- Task description -
Out of the data below, copy every line with the string "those".

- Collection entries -
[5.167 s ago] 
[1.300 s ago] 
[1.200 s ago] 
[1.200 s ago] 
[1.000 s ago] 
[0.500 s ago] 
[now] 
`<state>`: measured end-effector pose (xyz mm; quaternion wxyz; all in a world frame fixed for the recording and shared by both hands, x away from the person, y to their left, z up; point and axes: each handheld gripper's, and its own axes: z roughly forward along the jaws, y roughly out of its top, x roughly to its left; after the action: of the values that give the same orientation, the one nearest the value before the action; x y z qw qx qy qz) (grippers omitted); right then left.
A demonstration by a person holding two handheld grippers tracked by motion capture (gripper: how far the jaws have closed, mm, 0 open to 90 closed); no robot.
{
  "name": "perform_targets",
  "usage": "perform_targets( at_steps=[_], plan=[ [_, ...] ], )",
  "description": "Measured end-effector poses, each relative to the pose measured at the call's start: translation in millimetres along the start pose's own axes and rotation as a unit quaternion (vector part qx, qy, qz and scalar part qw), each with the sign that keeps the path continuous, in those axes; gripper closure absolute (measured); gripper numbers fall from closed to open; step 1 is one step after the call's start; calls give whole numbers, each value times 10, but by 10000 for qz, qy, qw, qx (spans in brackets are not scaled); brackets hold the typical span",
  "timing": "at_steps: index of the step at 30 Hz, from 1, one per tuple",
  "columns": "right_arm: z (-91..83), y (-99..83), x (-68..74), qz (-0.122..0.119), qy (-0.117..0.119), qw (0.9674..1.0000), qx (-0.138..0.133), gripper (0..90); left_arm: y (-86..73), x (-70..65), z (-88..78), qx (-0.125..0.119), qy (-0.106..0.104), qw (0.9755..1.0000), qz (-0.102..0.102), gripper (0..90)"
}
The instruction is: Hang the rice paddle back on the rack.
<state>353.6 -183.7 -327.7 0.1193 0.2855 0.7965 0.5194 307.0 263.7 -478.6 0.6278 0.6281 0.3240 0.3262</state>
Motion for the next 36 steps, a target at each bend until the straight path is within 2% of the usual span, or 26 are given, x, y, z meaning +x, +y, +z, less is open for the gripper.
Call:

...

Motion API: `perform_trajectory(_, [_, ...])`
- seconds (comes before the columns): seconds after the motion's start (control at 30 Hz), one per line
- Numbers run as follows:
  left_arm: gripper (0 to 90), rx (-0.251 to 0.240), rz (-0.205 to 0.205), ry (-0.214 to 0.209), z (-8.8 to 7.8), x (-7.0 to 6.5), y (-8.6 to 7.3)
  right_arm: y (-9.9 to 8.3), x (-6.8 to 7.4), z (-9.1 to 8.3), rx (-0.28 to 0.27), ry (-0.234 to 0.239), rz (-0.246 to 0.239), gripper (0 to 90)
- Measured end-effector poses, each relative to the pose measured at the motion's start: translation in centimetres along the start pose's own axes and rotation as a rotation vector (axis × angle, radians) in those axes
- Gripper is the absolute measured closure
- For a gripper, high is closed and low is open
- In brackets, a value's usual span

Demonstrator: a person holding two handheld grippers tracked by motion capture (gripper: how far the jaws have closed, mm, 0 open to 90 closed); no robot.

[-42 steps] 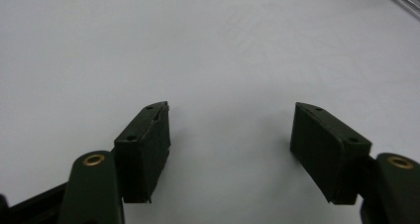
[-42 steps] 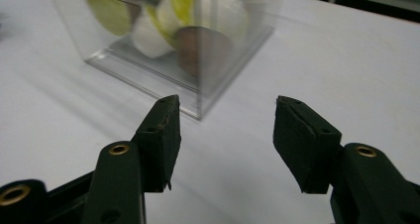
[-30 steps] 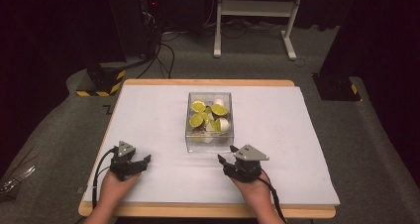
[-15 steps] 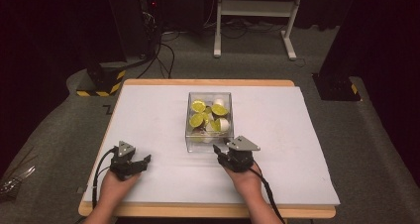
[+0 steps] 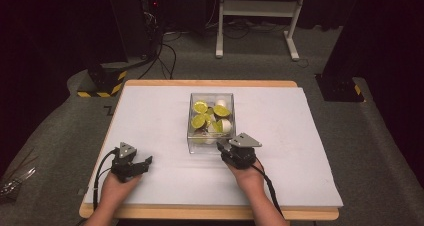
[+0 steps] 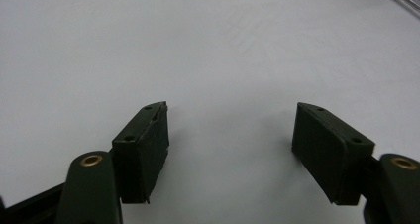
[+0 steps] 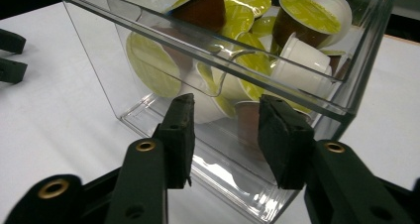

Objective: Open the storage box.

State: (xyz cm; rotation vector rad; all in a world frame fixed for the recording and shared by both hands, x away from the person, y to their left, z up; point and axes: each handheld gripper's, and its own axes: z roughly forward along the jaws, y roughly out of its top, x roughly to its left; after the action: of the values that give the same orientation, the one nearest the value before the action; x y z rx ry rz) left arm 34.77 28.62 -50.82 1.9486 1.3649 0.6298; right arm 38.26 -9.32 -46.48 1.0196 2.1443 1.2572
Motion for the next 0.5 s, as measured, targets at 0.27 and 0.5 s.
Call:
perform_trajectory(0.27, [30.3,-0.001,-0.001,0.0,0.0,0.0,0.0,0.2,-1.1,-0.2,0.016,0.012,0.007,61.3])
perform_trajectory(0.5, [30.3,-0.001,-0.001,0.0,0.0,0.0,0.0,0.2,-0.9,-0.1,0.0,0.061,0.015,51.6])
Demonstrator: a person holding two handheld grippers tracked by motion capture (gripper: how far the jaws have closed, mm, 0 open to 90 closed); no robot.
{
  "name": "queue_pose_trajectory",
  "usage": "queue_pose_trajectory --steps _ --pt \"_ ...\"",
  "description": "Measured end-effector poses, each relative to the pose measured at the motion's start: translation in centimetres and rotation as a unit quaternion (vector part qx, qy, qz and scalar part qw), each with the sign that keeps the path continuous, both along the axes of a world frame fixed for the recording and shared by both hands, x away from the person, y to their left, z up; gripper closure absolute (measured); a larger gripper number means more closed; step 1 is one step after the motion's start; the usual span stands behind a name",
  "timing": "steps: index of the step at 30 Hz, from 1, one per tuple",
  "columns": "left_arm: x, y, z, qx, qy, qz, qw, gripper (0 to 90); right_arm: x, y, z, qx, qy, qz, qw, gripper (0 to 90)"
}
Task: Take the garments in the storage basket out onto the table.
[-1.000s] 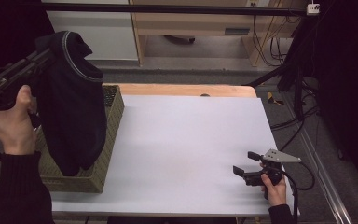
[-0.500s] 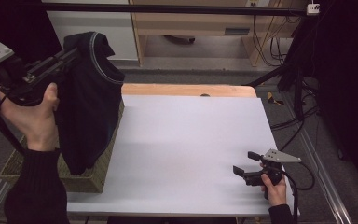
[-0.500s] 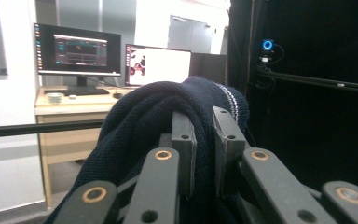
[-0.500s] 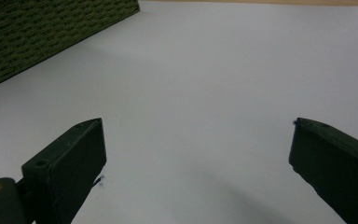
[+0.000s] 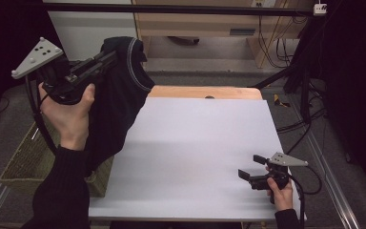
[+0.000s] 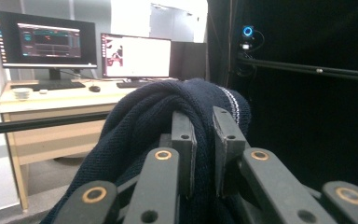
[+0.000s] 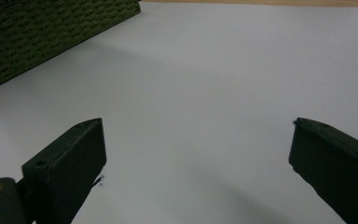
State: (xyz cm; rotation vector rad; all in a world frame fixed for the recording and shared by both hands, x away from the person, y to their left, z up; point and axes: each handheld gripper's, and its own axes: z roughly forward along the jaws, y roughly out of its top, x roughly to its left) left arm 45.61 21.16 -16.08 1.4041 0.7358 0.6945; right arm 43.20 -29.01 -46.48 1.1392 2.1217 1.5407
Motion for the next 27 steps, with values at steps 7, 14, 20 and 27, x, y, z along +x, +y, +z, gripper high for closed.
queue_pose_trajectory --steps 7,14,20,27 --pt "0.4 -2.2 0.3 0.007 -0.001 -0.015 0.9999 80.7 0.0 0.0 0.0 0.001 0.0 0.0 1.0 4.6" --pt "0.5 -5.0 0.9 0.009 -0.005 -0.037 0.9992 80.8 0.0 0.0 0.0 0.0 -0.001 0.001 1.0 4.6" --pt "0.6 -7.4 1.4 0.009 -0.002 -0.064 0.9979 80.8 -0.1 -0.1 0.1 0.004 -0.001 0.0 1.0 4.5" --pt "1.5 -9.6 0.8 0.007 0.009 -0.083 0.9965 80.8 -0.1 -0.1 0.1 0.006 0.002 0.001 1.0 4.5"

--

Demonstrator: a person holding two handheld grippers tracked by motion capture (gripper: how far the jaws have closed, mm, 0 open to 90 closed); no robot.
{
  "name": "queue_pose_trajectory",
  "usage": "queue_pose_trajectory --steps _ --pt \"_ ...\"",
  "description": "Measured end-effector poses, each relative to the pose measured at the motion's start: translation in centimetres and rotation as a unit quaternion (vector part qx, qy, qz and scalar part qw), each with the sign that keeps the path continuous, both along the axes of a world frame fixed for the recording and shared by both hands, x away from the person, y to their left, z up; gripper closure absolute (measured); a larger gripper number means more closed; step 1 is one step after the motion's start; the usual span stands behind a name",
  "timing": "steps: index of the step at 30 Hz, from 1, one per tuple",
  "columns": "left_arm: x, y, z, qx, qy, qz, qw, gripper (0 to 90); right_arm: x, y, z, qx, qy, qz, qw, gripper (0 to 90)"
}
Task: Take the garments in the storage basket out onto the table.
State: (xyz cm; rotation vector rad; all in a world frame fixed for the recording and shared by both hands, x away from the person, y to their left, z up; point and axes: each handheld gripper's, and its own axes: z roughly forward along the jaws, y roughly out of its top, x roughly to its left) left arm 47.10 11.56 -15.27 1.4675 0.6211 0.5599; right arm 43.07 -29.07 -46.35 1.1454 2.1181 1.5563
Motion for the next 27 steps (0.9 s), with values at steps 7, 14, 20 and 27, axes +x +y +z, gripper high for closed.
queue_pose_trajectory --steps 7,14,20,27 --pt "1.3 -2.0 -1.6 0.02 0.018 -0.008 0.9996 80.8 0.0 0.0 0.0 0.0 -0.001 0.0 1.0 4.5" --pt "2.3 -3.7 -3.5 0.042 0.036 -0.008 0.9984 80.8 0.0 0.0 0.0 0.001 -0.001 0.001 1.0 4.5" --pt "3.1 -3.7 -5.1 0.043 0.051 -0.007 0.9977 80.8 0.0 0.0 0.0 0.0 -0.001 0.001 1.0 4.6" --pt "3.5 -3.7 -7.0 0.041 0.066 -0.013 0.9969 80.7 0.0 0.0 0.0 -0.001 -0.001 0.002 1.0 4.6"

- Exercise solution -
  "description": "Measured end-effector poses, each relative to the pose measured at the call's start: translation in millimetres along the start pose's own axes and rotation as a unit quaternion (vector part qx, qy, qz and scalar part qw), each with the sign that keeps the path continuous, in those axes; gripper closure absolute (measured); gripper numbers fall from closed to open; step 1 is one step after the call's start; calls give whole numbers, each value times 10, but by 10000 for qz, qy, qw, qx (spans in brackets are not scaled); brackets hold the typical span",
- Measured end-effector poses, each relative to the pose measured at the motion's start: translation in centimetres along the start pose's own axes and rotation as a rotation vector (axis × angle, radians) in those axes

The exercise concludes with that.